欧州連合(EU)がシュモクザメとヨゴレザメの保護案を提案し、オーストラリアとイギリスからの支持を得たが、ほとんどの発展途上国、とりわけインドとパキスタンはシュモクザメの保護に異を唱えた。The tuna commission for the Atlantic(大西洋まぐろ類保存国際委員会)において、日本はヨゴレザメの捕獲禁止を支持したにも関わらず、今回は先頭に立ってこれを否決したのであった。
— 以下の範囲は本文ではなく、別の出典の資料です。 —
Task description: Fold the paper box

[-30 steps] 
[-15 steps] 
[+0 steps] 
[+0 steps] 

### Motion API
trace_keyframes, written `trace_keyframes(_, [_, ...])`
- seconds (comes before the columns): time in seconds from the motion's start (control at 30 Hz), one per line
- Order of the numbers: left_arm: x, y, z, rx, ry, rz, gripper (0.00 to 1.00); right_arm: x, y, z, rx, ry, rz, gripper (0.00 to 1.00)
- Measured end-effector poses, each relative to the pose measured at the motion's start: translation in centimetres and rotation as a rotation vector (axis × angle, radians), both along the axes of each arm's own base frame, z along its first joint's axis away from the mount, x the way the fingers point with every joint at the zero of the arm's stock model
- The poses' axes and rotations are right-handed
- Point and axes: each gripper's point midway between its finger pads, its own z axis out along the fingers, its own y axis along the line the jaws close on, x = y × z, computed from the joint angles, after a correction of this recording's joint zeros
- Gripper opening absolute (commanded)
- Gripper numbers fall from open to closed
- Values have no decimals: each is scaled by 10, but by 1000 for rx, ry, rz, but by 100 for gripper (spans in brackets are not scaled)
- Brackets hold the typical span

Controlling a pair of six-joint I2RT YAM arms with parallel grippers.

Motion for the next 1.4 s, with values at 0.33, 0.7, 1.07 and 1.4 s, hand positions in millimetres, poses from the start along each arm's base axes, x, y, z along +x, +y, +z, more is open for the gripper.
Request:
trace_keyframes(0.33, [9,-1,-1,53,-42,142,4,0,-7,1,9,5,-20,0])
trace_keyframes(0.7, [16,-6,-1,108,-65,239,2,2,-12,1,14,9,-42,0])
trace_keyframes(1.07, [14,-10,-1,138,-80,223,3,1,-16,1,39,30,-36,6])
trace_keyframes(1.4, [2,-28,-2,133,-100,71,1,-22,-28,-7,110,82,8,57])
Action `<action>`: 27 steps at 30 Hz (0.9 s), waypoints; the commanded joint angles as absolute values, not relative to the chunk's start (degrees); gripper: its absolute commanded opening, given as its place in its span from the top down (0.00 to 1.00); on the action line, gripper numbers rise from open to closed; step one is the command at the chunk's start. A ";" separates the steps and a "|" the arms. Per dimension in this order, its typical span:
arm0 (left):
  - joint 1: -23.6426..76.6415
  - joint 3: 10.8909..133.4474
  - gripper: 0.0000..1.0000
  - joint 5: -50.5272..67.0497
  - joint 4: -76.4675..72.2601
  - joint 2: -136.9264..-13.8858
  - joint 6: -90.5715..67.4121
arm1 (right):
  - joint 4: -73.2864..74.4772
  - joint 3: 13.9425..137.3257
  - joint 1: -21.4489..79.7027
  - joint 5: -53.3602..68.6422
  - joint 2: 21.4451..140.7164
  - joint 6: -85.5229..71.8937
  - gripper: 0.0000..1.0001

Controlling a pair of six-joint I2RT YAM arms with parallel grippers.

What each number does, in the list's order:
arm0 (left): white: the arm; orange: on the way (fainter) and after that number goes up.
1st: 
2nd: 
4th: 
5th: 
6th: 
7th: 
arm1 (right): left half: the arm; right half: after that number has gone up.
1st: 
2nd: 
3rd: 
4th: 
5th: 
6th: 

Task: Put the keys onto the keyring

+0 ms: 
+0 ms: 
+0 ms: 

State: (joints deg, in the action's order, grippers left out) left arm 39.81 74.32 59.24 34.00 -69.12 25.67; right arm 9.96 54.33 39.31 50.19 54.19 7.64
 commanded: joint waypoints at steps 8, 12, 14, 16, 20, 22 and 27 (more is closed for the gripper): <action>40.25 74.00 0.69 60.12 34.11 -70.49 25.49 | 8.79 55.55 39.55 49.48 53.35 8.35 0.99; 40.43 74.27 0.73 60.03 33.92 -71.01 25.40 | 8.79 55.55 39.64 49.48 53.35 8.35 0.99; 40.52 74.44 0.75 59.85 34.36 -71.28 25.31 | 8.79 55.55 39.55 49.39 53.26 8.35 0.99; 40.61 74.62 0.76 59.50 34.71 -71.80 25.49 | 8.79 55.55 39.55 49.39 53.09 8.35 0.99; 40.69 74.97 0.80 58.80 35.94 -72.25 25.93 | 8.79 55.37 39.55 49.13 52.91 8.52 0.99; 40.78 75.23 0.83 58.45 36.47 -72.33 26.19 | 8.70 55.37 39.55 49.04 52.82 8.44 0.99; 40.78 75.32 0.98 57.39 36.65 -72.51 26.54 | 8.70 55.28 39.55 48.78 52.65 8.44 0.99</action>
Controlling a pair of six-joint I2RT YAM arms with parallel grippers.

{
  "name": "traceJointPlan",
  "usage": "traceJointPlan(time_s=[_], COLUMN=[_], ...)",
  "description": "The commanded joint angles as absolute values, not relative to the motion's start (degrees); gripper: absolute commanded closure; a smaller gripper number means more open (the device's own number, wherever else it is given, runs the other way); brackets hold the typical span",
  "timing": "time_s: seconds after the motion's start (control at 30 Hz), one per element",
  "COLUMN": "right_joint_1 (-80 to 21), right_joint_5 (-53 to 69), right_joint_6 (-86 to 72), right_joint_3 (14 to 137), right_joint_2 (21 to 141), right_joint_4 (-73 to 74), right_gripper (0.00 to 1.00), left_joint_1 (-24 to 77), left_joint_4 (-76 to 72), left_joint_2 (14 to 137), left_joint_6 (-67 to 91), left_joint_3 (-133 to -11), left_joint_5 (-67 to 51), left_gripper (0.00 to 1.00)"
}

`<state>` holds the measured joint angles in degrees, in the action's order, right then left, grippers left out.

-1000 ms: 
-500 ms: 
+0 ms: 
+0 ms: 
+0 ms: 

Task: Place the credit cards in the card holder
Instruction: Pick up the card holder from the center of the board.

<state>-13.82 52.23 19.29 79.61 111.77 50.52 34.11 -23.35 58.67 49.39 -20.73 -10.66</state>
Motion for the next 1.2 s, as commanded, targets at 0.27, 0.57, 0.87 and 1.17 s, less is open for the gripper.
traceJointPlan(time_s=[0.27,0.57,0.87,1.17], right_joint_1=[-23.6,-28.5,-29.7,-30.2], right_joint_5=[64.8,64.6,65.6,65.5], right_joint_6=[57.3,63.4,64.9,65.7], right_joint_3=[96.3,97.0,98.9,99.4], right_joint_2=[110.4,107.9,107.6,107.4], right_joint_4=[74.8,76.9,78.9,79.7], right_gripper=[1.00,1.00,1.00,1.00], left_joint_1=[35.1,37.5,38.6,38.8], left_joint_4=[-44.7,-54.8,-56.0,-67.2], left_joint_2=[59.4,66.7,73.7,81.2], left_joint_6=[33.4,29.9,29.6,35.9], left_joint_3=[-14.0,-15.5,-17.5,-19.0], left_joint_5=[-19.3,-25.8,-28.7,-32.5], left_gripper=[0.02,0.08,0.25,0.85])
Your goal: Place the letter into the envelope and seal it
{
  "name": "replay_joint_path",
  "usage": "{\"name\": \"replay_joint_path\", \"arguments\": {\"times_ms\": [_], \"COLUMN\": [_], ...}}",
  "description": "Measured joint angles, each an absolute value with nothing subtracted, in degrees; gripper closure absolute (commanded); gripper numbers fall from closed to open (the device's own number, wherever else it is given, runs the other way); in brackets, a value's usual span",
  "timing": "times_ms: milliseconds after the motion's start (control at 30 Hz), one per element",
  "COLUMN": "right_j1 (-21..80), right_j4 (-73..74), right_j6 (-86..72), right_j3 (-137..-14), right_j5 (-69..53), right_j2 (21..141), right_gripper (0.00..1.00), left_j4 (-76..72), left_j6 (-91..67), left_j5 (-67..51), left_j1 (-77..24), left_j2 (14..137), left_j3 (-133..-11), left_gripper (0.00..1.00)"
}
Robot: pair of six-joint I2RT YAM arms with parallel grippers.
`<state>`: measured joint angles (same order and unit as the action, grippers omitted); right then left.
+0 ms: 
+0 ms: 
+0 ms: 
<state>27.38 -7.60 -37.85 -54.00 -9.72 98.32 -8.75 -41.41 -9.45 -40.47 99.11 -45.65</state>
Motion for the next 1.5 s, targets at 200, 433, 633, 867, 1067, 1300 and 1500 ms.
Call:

サメ類8種(IOTCの科学者により勧告)別に漁獲量データの収集を義務付けるリストを拡大するよう、オーストラリアとEUから提案がなされた。中国、韓国、日本の反対で、より少ない種類のデータを収集するということで一旦妥協したが、モルディブ、スリランカ、インドも従来よりも大規模なデータ収集案に難色を示したため、このリスト拡大案は不成立に終わった。

シュモクザメとヨゴレザメのヒレは、アジアの祝賀料理であるフカヒレスープに使用するため珍重されている。International Union for Consevation of Nature(国際自然保護連合/IUCN)が絶滅危惧種として分類するScalloped hammerheads(アカシュモクザメ)も過剰に捕獲されている。IOTCの科学者たちによれば、アカシュモクザメは、幼魚であっても「非常に多くの場合」ヒレを持っているためだという。

オーストラリアは、水揚げ時にヒレがサメの胴体とつながった状態であることを義務付けることで、IOTCが定めるヒレ切り禁止に関する施行規則を変えることを提案してきた。サメの保護団体は、ヒレを残すことを支持しているが、ヒレの再接合という選択肢には反対であった。インド洋まぐろ類委員会の加盟国は、これらの選択肢についても合意には至らなかった。Shark Advocates International(SAI)は、The Ocean Foundationが行うプロジェクトである。